Why did Uncle Theo paralyse other people’s concern about him in that way? On this problem Mary held two contradictory theories between which she vacillated. There was a shallow reassuring theory to the effect that Uncle Theo had so much animal placidity and so few thoughts that he was just not very noteworthy, in the same way in which a spider in the corner might not be noteworthy. It was true that he behaved like an ill person, at any rate he spent an inordinate amount of time in bed, always taking
breakfast and tea there, sometimes lunch and dinner as well. He talked a lot about familiars whom he called his ‘viruses’. But no one had ever believed that Theo had any definite, indeed any real, illness. And although he was sometimes sharp-tongued and often morose his glooms had a positive slightly buffoonish quality which forbade their being taken too seriously. Theo also had a considerable gift for being physically relaxed. He seemed a totally non-electric, nonmagnetic person. Perhaps it was this air of blank bovine ease which made his neighbours rightly so incurious. There was nothing to know.

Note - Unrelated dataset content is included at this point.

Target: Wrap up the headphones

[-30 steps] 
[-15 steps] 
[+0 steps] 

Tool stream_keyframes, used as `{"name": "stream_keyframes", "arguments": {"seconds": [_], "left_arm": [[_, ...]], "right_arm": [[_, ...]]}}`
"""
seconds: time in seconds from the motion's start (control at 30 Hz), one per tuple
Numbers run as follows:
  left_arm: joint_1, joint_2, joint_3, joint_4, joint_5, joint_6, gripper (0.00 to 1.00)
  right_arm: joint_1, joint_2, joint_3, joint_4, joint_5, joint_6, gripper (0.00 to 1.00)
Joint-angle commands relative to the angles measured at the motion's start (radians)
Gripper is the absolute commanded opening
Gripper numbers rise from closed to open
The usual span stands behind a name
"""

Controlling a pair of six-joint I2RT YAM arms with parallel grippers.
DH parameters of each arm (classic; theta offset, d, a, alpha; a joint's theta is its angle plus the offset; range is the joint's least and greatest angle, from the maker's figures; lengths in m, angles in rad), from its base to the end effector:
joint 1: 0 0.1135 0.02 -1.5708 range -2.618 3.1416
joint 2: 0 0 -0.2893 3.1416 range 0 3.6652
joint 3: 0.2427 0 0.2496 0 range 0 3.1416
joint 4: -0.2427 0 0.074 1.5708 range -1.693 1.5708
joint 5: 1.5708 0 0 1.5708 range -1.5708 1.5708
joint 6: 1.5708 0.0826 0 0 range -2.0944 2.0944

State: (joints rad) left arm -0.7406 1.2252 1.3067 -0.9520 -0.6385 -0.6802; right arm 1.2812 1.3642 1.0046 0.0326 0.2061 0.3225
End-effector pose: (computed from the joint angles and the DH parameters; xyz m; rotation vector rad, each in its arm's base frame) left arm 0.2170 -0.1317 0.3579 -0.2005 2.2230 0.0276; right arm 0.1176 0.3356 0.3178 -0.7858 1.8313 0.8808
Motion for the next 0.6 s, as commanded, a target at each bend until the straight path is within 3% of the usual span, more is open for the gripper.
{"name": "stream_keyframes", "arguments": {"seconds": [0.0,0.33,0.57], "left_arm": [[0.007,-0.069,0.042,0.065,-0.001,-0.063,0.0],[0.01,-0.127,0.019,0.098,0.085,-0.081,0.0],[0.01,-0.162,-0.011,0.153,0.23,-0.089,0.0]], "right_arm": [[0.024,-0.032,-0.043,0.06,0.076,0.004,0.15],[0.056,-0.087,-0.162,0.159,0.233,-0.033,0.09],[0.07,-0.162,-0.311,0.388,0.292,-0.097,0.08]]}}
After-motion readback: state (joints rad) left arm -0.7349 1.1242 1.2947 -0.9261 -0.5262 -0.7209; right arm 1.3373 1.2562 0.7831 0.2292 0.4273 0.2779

Yet there were times when Mary favoured another and more unnerving theory according to which Uncle Theo’s invisibility was something more like an achievement, or perhaps a curse. At these times Mary apprehended his laziness and his relaxation not exactly as despair but as something on the other side of despair of which she did not know the name. It was as if, she thought, someone had had all his bones broken and yet were still moving about like a sort of limp doll. It was not that she caught, through the mask of Uncle Theo’s behaviour, any momentary flash or flicker from some other region of torment. There was no mask. It was simply that the ensemble of Uncle Theo’s particular pointlessness could take for her the jump into a new
gestalt
which showed him to her as a man who had been through the inferno and had by the experience been deprived of his will.

Mary looked at Uncle Theo now as he was, by a familiar technique, exciting Mingo by sniffing over his fur with the audible eagerness of a terrier after a rat. Unlike his younger brother, to whom his resemblance was minimal, Theo was a gaunt man and rather tall. He was partly bald, with longish strings of greasy grey hair curling down his neck. He had a large brow but the features of his face were cramped and concentrated well to the front, as if the hasty hand of his creator had absently drawn them all toward the point of his rather long nose. So although he had a large head his face looked small and poky and canine. Mary could never determine, even on fairly close inspection, the colour of his eyes. Tidying his room once she had found an old passport, and opening it to see what colour Theo himself
considered his eyes to be, had found the description: ‘Mud’.